Complainant, a leading manufacturer and vendor of packaged food, including 5¡á-[793]*793candy bars, filed its complaint in this court after denial of its protest. An enforcement action is pending, charging that complainant manufactured, sold and delivered candy bars after May 11, 1942 materially reduced in size and weight to less than the lowest size and weight of those sold in March 1942, so that purchasers received approximately 6% less candy than they did during March 1942, without any corresponding reduction in the price charged therefor, whereby complainant increased the price of commodities sold and delivered by it in excess of the highest price charged by it during the month of March 1942.

Complainant attacks the validity of two regulations upon which the government relies in the enforcement suit. General Maximum Price Regulation issued November 9, 1942 (7 F.R. 9244) provided, as to foods, that the seller’s maximum price for any commodity should be the highest charged by it during March 1942. Maximum Price Regulation 262, having to do with peanut bars, issued December 14, 1942 (8 F.R. 262), Sections 1351.955 (b) .956, .965 and .966, prescribed a formula in effect reaching the same result as General Maximum Price Regulation. Consequently, for the purposes of this decision, the applicable regulations established maximum prices for complainant’s candy bars as the highest price charged during March 1942.

Complainant attacks the interpretation of the regulations by the Administrator to the effect that they prohibited the reduction of the weight of candy bars below the lowest actual running weight thereof during March 1942, regardless of any statement as to weight on the labels of the packages, unless the reduction of weight was accompanied by a corresponding reduction in the seller’s March 1942 price. This interpretation was approved by the Circuit Court of Appeals for the Eighth Circuit, in Brown v. Mars, Inc., 135 F.2d 843, 849, an enforcement action, wherein the decision of the same District Court which has jurisdiction of the enforcement suit now pending against complainant was reversed. The court said: “That these products are sold by piece and not by weight is of no effect. Candy is a food. Weight is one measure of the amount of food. Many kinds of foods are sold by piece or by package. Any decrease in weight of such without a corresponding decrease in price has clearly the same effect, on the purchaser and on the seller, as an increase in price — less is sold for the same money. The degree of decrease in weight with resultant effect of increase in price is not material for reasons hereinbefore stated. That taste is the purchasing incentive is not material — the Act has no concern with why the purchaser buys but only with whether he pays more than the established maximum price.” This was in substantial agreement with the Administrator’s interpretation: “Decreases in size, where the new size replaces the old, and especially where it is offered for sale to the same purchasers, must in all cases be accompanied by a proportionate decrease in price unless, as will rarely be the case, the seller can establish that he is meeting a distinctly different market demand. * * * Manufacturers who are in doubt as to the application of this standard should apply for a section 3 (b) order or, if circumstances of hardship or out-of-lineness are present, in the alternative for adjustment under Section 18. * * * Where the proportionate increase or decrease results in a unit figure containing a fraction of a cent, the manufacturer or wholesaler must multiply such fractional per unit figure by the number of units in each order.”

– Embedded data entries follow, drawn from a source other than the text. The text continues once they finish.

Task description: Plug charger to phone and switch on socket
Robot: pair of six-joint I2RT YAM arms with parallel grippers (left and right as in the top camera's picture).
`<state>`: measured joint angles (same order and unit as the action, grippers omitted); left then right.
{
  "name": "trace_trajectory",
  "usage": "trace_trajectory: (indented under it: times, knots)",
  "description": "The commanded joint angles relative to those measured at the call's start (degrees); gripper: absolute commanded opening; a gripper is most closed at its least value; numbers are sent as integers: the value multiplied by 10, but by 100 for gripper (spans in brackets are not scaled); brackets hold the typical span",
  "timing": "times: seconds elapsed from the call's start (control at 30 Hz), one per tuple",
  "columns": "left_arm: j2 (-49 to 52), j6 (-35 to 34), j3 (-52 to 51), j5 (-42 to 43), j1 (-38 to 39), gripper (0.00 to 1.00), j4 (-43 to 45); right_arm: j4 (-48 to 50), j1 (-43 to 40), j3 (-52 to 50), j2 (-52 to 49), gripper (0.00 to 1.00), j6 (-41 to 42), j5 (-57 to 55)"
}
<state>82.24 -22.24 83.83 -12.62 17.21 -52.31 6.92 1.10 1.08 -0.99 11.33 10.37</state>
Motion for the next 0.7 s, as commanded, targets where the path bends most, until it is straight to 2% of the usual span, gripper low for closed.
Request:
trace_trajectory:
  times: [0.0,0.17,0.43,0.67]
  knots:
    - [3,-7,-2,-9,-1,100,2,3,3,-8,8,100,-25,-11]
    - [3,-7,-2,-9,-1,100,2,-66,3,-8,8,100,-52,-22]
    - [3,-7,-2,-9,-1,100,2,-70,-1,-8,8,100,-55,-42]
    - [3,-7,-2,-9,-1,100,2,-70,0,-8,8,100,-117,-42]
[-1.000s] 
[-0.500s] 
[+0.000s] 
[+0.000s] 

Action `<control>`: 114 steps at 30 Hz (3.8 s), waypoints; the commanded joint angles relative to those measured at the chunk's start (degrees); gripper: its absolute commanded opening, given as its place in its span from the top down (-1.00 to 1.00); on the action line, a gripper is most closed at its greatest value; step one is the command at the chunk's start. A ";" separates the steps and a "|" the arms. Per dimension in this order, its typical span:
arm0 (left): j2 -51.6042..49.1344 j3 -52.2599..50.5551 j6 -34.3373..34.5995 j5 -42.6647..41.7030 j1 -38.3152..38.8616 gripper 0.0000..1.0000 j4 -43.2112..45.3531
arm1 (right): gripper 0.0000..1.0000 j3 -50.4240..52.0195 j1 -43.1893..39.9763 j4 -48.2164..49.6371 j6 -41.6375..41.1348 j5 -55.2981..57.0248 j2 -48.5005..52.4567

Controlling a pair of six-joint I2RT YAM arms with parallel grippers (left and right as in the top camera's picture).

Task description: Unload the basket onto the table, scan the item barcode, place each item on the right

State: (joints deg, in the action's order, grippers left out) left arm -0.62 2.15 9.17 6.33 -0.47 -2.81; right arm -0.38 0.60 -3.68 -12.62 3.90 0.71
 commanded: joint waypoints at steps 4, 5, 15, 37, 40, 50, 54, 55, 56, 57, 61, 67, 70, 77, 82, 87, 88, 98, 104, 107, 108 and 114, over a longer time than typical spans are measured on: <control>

The scope of our authority on matters of interpretation is discussed in Alan Levin Foundation v. Bowles, Em.App., 152 F.2d 467; Marlene Linens v. Bowles, Em.App., 144 F.2d 874; Conklin Pen Co. v. Bowles, Em.App., 152 F.2d 764; Veillette v. Bowles, Em.App., 150 F.2d 862; Darling & Co. v. Fleming, Em.App., 158 F.2d 387; Collins v. Fleming, Em.App., 159 F.2d 426; Van Der Loo v. Porter, Em.App., 160 F.2d 110; Superior Packing Co. v. Clark, Em.App., 164 F.2d 343. What we have announced must be construed in the light of the language of the Supreme Court in Collins v. Porter, 328 U.S. 46, 66 S.Ct. 893, 894, 90 L.Ed. 1075, where the court said: “The Emergency Court sustained the challenged regulation. It refused to pass on the applicability of the regulation to the petitioners. It left that question to the District Court before [794]*794which the treble damage suit is pending. Had petitioners’ contentions come before the Emergency Court through the protest proceedings under § 203 (a) [50 U.S.C.A. Appendix, § 923 (a)] that court would have adjudicated both issues. Conklin Pen Co. v. Bowles, Em.App., 152 F.2d 764; Collins v. Bowles [Em.App., 152 F.2d 760], supra. And in the event that the Emergency Court had found the regulation inapplicable and such decision had been made before a judgment was rendered in the District Court, its ruling would be binding upon the District Court.” Here the District Court has, in two interlocutory memorandum orders in the enforcement action, adopted the construction of the Court of Appeals for the Eighth Circuit in the Mars case, as, indeed, it was bound to do, as it is located in that circuit; but it has made no final decision upon the merits. Obviously it must follow the United States Circuit Court of Appeals’ decision on final hearing. We think, in this situation, that it may well be our duty, in order to afford complainant a full remedy, to accept the interpretation of the regulations which the district court is thus in duty bound to adopt and apply in the enforcement suit now pending against complainant.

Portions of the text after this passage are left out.